Mixing 101: Baffled by Baffles?

How Baffle Configuration Can Optimize Industrial Mixing

In our previous posting on configuring your mixer, we learned that the tank type and volume, viscosity, specific gravity and the process are key factors the mixing process. In this article, we dive into how baffle configuration and mixer mounting can prevent the undesirable flow pattern of swirling.

Let’s look at a common tank configuration: an un-baffled cylindrical tank. If a mixer is center-mounted in this tank, what we see is a very inefficient flow pattern: the tangential velocities coming from the impeller cause the entire fluid mass to spin (Fig. 1).  Basically, the entire fluid (and its solids) moves like a merry-go-round. In solid suspension applications, the solid particles will swirl around at the bottom of the tank: no axial (top to bottom) flow is created to lift them up and suspend them in the fluid.

Unbaffled Mixing Tank

FIGURE 1. Center-mounted mixer in an unbaffled cylindrical tank


There are three ways swirling can be prevented, and we’ve listed them by preference:

  1. Installing baffles in tanks
  2. Offset angle mounting of mixers
  3. Offset vertical mounting of mixers

Using baffles or offset mounting techniques will generate unbalanced loads that will act on the mixer shaft. When these unbalanced loads become significant, a heavier-duty agitator gearbox and bearing are needed. As a result, the mixer is more expensive.
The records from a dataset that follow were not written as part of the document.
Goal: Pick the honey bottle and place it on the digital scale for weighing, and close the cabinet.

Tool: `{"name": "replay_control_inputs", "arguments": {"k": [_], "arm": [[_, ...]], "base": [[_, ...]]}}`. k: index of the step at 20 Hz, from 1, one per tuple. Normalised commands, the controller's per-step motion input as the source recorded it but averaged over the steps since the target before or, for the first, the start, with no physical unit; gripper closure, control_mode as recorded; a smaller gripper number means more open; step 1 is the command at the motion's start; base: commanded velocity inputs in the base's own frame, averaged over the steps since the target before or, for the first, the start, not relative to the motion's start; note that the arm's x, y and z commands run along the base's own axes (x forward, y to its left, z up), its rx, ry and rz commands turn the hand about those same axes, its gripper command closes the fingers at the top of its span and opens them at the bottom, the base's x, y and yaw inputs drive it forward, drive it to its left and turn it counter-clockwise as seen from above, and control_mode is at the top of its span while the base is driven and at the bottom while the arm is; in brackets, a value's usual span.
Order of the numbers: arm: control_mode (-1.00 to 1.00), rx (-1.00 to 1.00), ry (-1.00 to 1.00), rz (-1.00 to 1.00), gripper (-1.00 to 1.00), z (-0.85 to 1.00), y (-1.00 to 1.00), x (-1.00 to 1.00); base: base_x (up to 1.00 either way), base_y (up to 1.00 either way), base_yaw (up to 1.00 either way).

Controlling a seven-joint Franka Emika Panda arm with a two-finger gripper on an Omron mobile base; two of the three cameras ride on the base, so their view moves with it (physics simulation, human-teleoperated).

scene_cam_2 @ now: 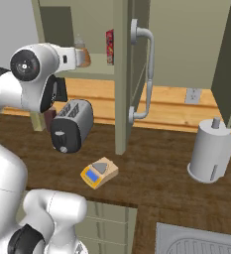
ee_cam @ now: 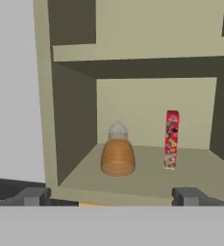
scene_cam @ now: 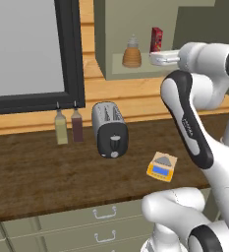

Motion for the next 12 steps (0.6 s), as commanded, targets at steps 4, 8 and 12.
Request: {"name": "replay_control_inputs", "arguments": {"k": [4,8,12], "arm": [[-1.00,0.00,0.00,0.00,-1.00,0.00,0.00,0.35],[-1.00,0.00,0.05,0.00,-1.00,0.00,0.02,0.47],[-1.00,0.00,0.03,0.00,-1.00,0.00,0.01,0.52]], "base": [[0.00,0.00,0.00],[0.00,0.00,0.00],[0.00,0.00,0.00]]}}
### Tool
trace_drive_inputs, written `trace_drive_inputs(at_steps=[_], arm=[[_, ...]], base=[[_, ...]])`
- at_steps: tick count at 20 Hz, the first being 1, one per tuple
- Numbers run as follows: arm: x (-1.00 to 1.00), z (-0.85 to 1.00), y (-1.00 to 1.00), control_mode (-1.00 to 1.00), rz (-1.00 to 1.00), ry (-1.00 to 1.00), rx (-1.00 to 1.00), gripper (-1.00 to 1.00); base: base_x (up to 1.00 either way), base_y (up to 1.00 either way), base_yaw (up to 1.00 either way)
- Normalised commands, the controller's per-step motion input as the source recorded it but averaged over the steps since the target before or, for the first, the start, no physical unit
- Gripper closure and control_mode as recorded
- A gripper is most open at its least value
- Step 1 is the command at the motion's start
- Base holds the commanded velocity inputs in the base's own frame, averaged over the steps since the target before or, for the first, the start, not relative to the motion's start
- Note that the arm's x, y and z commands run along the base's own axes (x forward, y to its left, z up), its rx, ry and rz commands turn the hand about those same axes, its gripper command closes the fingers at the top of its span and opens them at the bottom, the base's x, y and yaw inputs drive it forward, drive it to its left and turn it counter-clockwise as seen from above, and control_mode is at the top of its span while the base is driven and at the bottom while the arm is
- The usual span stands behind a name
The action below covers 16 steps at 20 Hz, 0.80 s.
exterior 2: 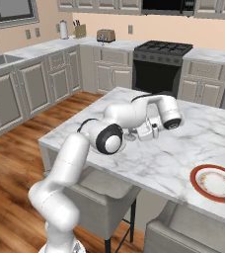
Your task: Retrieve the wine glasses from the counter and place one next to each plate.
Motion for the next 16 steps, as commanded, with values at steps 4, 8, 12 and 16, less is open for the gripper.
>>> trace_drive_inputs(at_steps=[4, 8, 12, 16], arm=[[0.01, -0.38, 0.0, -1.0, 0.0, 0.0, 0.0, 1.0], [0.05, -0.53, 0.0, -1.0, 0.0, 0.0, -0.01, 1.0], [0.16, -0.44, 0.0, -1.0, 0.0, 0.0, -0.03, 1.0], [0.22, -0.49, -0.04, -1.0, 0.0, 0.0, -0.03, 1.0]], base=[[0.0, 0.0, 0.0], [0.0, 0.0, 0.0], [0.0, 0.0, 0.0], [0.0, 0.0, 0.0]])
Baffles are our first choice because the loads generated are much less than those generated by offset angle or vertical mounting techniques. For smaller tanks (<10′ diameter), offset mounting will work just fine, and the extra cost associated with compensating for unbalanced load is minimal. For larger tanks, however, it becomes expensive to go with the heavier-duty mixer, and installing baffles is more cost effective.

Baffle Design

Baffles are long, flat plates that attach to the side of the tank to prevent swirling & promote top to bottom fluid movement. They are most commonly used for blending and solid suspensions because these applications often use vertical, cylindrical tanks that tend to create swirling patterns, regardless of the type of impeller being used.
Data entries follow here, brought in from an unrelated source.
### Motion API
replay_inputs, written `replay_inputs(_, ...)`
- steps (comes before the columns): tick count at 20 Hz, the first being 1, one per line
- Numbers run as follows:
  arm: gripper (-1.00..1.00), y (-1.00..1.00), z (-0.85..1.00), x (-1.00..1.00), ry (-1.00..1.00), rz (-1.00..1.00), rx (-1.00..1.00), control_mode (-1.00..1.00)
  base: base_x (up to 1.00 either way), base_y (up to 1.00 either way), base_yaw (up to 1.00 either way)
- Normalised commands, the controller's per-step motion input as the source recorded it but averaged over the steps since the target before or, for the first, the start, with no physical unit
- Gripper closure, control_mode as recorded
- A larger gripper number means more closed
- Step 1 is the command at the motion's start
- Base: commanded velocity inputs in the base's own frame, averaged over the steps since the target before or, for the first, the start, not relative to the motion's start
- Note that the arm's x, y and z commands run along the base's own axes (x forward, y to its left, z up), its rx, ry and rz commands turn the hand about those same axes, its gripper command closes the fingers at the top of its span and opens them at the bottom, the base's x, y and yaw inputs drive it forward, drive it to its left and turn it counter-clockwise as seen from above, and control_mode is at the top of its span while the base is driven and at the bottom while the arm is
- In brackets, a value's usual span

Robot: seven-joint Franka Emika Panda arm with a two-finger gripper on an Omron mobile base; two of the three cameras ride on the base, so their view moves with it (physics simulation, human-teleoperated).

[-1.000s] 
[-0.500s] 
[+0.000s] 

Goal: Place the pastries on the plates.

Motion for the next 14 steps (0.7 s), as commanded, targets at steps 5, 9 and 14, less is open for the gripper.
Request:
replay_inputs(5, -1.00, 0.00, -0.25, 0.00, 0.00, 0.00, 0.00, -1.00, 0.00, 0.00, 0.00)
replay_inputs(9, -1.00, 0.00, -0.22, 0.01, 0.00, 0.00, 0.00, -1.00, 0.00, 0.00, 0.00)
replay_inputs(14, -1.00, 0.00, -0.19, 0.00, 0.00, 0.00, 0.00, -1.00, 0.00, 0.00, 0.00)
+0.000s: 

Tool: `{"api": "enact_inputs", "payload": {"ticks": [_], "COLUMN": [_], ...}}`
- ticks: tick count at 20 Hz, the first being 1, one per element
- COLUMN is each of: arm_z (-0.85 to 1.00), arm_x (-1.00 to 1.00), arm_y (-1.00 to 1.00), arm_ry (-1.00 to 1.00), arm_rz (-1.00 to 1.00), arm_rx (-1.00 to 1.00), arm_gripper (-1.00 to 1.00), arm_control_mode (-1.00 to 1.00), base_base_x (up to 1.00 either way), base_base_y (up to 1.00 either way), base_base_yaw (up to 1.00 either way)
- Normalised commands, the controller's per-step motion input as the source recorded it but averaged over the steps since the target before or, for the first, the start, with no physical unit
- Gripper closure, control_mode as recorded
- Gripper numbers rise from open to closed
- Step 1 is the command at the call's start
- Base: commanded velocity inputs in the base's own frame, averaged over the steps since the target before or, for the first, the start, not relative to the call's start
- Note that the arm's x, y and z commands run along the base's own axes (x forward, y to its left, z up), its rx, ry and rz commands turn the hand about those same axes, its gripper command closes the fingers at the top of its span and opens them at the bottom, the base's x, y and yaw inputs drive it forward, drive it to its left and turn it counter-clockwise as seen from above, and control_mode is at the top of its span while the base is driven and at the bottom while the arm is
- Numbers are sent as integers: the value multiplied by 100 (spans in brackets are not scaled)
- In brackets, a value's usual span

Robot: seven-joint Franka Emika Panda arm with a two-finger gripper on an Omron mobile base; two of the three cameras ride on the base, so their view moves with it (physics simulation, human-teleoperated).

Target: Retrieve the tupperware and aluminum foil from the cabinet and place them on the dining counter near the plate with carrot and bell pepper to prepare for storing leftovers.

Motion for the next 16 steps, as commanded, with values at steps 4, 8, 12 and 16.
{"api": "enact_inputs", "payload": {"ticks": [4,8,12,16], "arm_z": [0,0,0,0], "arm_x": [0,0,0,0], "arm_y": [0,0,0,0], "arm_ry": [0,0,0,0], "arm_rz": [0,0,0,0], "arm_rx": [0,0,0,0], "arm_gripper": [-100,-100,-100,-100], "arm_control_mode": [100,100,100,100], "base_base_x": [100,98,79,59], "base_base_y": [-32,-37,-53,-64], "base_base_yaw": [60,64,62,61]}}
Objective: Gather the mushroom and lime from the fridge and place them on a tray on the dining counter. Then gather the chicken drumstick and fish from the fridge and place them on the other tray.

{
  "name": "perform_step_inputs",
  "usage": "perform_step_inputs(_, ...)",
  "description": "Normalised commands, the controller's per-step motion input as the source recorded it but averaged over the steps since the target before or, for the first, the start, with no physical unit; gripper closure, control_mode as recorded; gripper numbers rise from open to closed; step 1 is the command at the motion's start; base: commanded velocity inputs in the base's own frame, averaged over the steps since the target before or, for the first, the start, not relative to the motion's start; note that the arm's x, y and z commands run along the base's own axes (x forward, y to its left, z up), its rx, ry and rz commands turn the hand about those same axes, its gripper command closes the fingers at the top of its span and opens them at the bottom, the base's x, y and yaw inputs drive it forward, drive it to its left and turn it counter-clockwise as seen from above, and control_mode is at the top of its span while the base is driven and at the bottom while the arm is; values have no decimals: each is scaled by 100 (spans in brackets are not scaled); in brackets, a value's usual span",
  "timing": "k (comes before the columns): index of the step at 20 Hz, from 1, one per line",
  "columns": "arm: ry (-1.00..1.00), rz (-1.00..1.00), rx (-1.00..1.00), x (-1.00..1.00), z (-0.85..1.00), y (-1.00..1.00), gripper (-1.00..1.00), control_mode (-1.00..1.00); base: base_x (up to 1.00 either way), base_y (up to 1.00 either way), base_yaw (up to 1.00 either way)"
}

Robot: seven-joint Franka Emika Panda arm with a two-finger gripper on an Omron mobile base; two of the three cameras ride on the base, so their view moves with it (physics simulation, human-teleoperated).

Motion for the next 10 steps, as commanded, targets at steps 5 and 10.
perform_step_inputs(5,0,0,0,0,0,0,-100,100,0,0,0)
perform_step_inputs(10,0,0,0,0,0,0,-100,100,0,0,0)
The flow pattern illustrated here shows that the use of baffles results in excellent top-to-bottom circulation and great radial mixing.

Baffled Mixing Tank

FIGURE 2. Mixing in a baffled cylindrical tank


Baffle Configuration

Baffles should be designed using the following guidelines (Fig 3):

  • Number of baffles = 3 to 4 (4 is ideal, but 3 will result in sufficient mixing). Adding any more than 4 baffles will not result in any significant mixing improvement.
  • Width = 1/12 of the tank diameter (i.e. for a 12’ diameter tank, the baffle width will be 1’)*
  • Length = starts approximately 6 inches from the bottom and ends just above the maximum liquid level
  • Mount Position = 1/6 of the baffle width off the tank wall**.  (i.e. a 1’ wide baffle will be mounted 2” off the tank wall)
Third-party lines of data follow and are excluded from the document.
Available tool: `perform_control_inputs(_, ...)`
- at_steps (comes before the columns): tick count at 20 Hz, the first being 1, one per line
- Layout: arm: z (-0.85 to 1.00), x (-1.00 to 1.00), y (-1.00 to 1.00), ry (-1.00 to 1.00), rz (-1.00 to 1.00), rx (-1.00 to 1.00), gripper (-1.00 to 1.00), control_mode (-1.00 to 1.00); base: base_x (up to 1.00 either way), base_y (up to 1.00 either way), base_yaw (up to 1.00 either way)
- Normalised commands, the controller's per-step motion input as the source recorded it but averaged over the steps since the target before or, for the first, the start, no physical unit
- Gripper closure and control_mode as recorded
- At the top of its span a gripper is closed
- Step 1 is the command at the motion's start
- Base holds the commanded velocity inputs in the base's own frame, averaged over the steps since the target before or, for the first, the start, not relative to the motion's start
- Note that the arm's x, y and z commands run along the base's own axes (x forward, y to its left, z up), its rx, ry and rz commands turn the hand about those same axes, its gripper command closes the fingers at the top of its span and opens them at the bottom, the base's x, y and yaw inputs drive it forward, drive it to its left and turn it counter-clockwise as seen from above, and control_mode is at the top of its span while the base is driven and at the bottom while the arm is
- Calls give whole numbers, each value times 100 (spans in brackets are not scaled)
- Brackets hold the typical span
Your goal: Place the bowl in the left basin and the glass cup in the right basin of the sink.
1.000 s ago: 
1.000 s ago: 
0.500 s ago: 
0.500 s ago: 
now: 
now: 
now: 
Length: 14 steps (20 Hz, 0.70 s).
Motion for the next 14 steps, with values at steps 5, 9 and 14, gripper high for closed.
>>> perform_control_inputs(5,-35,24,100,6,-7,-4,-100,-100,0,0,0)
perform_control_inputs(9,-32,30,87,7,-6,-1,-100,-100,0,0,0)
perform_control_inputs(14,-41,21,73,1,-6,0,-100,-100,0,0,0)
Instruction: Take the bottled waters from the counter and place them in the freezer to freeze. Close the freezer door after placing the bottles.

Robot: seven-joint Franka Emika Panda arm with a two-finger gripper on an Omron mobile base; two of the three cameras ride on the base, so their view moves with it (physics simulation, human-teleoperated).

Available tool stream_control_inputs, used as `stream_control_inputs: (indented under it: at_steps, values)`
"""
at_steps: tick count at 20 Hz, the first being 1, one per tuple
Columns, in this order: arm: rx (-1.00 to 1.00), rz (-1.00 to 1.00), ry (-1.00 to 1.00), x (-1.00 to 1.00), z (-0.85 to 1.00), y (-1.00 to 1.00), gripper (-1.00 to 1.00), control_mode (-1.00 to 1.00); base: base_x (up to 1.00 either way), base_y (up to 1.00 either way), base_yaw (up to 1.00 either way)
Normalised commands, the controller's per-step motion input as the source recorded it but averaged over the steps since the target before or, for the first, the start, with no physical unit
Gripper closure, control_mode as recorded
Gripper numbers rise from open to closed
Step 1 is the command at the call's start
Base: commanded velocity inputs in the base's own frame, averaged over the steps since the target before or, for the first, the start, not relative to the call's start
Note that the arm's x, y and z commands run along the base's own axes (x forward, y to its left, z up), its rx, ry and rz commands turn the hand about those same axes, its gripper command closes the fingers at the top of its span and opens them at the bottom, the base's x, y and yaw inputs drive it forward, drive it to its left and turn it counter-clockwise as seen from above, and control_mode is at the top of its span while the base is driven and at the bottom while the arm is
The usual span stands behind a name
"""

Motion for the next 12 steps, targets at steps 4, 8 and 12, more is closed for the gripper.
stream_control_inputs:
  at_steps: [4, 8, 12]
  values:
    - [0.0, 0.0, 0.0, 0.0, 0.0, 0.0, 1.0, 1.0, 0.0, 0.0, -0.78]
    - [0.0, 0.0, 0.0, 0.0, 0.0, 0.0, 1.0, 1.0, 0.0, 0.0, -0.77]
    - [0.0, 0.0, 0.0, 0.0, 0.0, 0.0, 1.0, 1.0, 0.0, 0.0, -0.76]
* For medium viscosity mixing (ie. viscosities over 3,000 cps or Reynolds Numbers from 10 to 10,000), we often reduce the width of the baffle to 1/2 of standard width

** When agitating slurries, baffles are often located up to 1/2 of their width from the vessel wall to minimize accumulation of solids on or behind them.

Ideal Baffle Dimensions

FIGURE 3. Standard baffle design


Going Baffle-less

There are instances where baffles are not required

  • Square or Rectangular Blending Tanks: Most blending applications that use square/rectangular tanks don’t need baffles because these tanks are self-baffling.  However, they are less suitable for solid suspension because “dead spots” are formed in the corners.
  • High Viscosity Mixing: For high viscosity mixing (viscosities over 5,000 cps or Reynold’s Numbers < 10), the same power is consumed by the impeller, with or without baffle, so they’re seldom used.


Mixer Mounting

Offset Angle Mounting

With axial-flow impellers, an angular off-center position where the impeller is mounted approximately 10-15° from the vertical, can be used (Fig. 4). It’s worth noting that the angular off-center position used with axial impeller units is usually limited to those delivering 3 HP or less. The unbalanced fluid forces generated by this mounting can become severe with higher power.

Offset Angle Mounting

FIGURE 4. Offset angle mounting


Offset Vertical Mounting

If an angle mount is not available, the mixer can be offset while being placed vertically in the tank.  The rule of thumb for this is to offset the mixer on the x-axis, 1/6th of the total tank diameter. So, for a 60″ diameter tank the mixer would be offset 10” from center (60”/6 = 10”).

Offset Vertical Mounting

FIGURE 5. Offset vertical mounting


As you can see, baffle configuration and mixer mounting have a significant impact on the mixing process. When engineered correctly, the right application of these techniques can decrease costs & increase equipment life while optimizing the mixing process.

If you have questions with your industrial mixer design...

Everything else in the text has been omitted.